BEGIN Collected material

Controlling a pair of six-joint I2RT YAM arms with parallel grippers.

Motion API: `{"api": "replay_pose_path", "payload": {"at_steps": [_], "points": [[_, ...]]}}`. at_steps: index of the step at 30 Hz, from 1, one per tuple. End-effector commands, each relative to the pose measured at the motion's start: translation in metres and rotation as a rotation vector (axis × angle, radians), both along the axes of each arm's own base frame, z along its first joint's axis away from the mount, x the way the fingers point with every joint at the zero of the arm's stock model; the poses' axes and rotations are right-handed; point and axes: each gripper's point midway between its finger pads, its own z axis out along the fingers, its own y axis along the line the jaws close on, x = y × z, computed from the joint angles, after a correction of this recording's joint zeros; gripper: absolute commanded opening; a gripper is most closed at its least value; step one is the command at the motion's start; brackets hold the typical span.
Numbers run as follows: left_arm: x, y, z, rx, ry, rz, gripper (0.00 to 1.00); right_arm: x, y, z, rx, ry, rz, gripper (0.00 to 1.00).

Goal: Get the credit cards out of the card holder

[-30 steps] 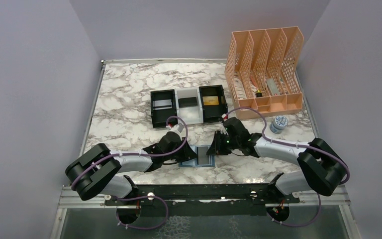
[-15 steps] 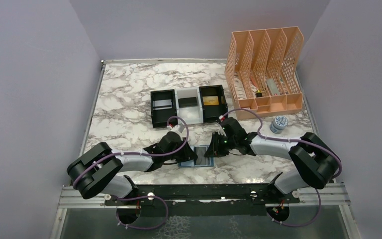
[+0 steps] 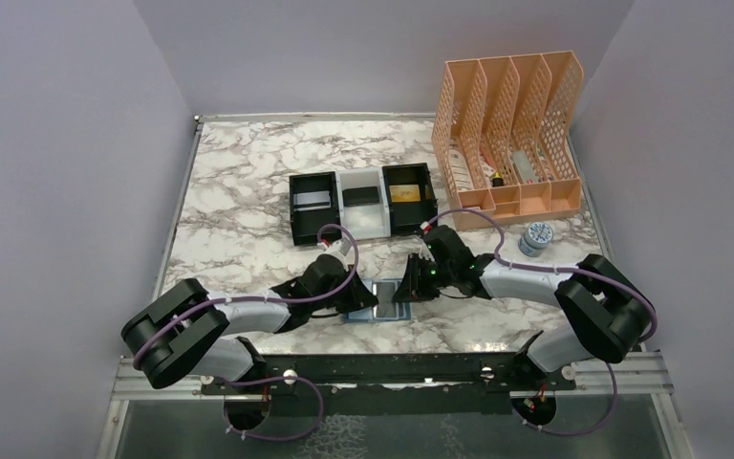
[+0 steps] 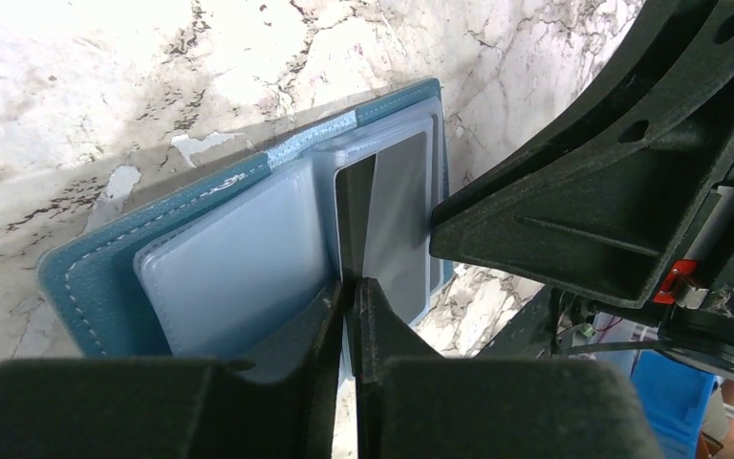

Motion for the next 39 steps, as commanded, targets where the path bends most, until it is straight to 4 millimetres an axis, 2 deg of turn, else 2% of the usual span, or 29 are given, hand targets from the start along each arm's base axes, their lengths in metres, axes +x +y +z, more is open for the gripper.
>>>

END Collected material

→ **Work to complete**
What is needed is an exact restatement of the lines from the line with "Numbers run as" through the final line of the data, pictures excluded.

→ **Task result**
Numbers run as follows: left_arm: x, y, z, rx, ry, rz, gripper (0.00 to 1.00); right_arm: x, y, z, rx, ry, rz, gripper (0.00 to 1.00).

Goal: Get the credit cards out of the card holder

[-30 steps] 
[-15 steps] 
[+0 steps] 
[+0 steps] 

Motion for the next 39 steps, as commanded, targets where the path bends most, until it is straight to 4 millimetres an axis, 2 deg of turn, else 2% of the usual span, or 29 are given, hand targets from the start along each arm's base axes, their lengths in metres, axes +x +y +z, more is open for the gripper.
>>>

No more output is needed here.